--- Exercise aim ---
Write the records out exactly, so that no picture remains in the copy.

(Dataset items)
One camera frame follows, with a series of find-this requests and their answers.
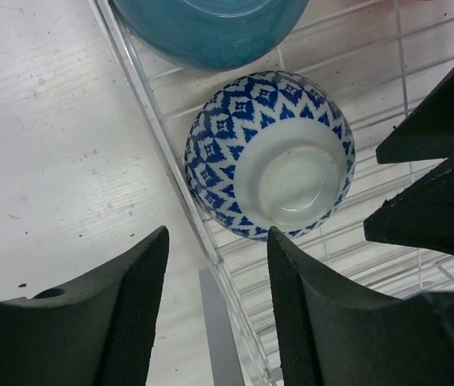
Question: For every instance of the blue white patterned bowl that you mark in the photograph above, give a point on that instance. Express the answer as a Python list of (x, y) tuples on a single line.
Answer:
[(270, 149)]

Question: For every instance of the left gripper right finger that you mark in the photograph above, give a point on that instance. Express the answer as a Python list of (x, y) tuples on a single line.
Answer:
[(333, 331)]

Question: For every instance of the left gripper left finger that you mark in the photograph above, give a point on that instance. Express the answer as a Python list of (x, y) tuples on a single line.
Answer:
[(97, 329)]

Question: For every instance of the blue plastic bowl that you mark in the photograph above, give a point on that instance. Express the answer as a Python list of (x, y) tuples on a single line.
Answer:
[(211, 35)]

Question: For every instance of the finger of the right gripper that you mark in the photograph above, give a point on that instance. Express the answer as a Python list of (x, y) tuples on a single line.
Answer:
[(421, 216), (427, 132)]

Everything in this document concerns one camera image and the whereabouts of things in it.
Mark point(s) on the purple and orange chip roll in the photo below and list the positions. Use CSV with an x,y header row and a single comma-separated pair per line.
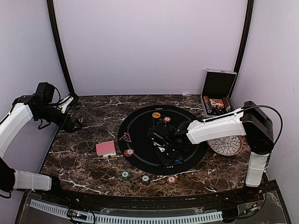
x,y
208,105

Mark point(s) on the green poker chip stack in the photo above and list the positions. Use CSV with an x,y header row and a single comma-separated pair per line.
x,y
125,175

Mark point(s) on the orange big blind button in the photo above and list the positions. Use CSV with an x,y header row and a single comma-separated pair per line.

--- Result of the exercise ---
One camera frame follows, with a series of find-this requests and their answers.
Question: For every instance of the blue white patterned bowl that you mark in the photograph above, give a point on that instance. Express the answer as a Python list of (x, y) tuples on a single line.
Answer:
[(270, 149)]

Question: For every instance of the left gripper right finger that you mark in the photograph above, give a point on that instance. Express the answer as a Python list of (x, y) tuples on a single line.
Answer:
[(333, 331)]

Question: For every instance of the left gripper left finger that you mark in the photograph above, give a point on that instance. Express the answer as a Python list of (x, y) tuples on a single line.
Answer:
[(97, 329)]

Question: For every instance of the blue plastic bowl that you mark in the photograph above, give a point on that instance. Express the answer as a Python list of (x, y) tuples on a single line.
Answer:
[(211, 35)]

Question: For every instance of the finger of the right gripper that you mark in the photograph above, give a point on that instance. Express the answer as a Python list of (x, y) tuples on a single line.
Answer:
[(421, 216), (427, 132)]

Everything in this document concerns one camera image and the whereabouts of things in it.
Mark point(s) on the purple and orange chip roll in the photo below and list the positions. Use CSV with an x,y header row and a single comma-separated pair per line.
x,y
208,105

Mark point(s) on the green poker chip stack in the photo above and list the positions. Use CSV with an x,y header row and a single comma-separated pair per line.
x,y
125,175

Mark point(s) on the orange big blind button in the photo above and list the positions. Use CSV with an x,y header row and a single comma-separated pair per line.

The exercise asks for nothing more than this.